Directions for this task
Transcribe each line below without altering anything.

The data
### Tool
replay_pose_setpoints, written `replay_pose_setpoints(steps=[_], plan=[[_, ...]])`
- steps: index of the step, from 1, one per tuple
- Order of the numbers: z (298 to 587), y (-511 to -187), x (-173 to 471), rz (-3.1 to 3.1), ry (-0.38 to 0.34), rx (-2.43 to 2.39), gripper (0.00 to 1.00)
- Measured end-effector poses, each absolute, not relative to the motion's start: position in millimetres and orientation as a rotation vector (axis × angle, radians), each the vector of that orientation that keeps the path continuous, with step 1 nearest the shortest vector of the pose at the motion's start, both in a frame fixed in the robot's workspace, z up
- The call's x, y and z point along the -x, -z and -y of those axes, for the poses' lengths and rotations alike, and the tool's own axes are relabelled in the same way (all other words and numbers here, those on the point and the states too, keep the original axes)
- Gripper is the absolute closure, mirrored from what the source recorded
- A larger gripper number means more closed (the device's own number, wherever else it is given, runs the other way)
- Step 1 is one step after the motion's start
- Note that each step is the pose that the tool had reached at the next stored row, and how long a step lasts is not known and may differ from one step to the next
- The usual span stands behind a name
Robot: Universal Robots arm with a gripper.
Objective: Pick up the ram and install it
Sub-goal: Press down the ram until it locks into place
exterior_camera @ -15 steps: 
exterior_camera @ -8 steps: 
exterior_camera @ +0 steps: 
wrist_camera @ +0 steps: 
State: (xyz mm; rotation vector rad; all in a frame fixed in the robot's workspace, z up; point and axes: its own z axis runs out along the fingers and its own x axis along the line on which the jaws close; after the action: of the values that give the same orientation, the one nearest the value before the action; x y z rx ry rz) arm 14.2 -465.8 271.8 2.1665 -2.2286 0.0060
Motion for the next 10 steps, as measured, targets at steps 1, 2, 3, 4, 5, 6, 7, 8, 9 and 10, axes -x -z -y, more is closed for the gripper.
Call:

Solved exercise
### Tool
replay_pose_setpoints, written `replay_pose_setpoints(steps=[_], plan=[[_, ...]])`
- steps: index of the step, from 1, one per tuple
- Order of the numbers: z (298 to 587), y (-511 to -187), x (-173 to 471), rz (-3.1 to 3.1), ry (-0.38 to 0.34), rx (-2.43 to 2.39), gripper (0.00 to 1.00)
- Measured end-effector poses, each absolute, not relative to the motion's start: position in millimetres and orientation as a rotation vector (axis × angle, radians), each the vector of that orientation that keeps the path continuous, with step 1 nearest the shortest vector of the pose at the motion's start, both in a frame fixed in the robot's workspace, z up
- The call's x, y and z point along the -x, -z and -y of those axes, for the poses' lengths and rotations alike, and the tool's own axes are relabelled in the same way (all other words and numbers here, those on the point and the states too, keep the original axes)
- Gripper is the absolute closure, mirrored from what the source recorded
- A larger gripper number means more closed (the device's own number, wherever else it is given, runs the other way)
- Step 1 is one step after the motion's start
- Note that each step is the pose that the tool had reached at the next stored row, and how long a step lasts is not known and may differ from one step to the next
- The usual span stands behind a name
Robot: Universal Robots arm with a gripper.
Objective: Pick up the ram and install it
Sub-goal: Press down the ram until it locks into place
exterior_camera @ -15 steps: 
exterior_camera @ -8 steps: 
exterior_camera @ +0 steps: 
wrist_camera @ +0 steps: 
State: (xyz mm; rotation vector rad; all in a frame fixed in the robot's workspace, z up; point and axes: its own z axis runs out along the fingers and its own x axis along the line on which the jaws close; after the action: of the values that give the same orientation, the one nearest the value before the action; x y z rx ry rz) arm 14.2 -465.8 271.8 2.1665 -2.2286 0.0060
Motion for the next 10 steps, as measured, targets at steps 1, 2, 3, 4, 5, 6, 7, 8, 9 and 10, axes -x -z -y, more is closed for the gripper.
Call:

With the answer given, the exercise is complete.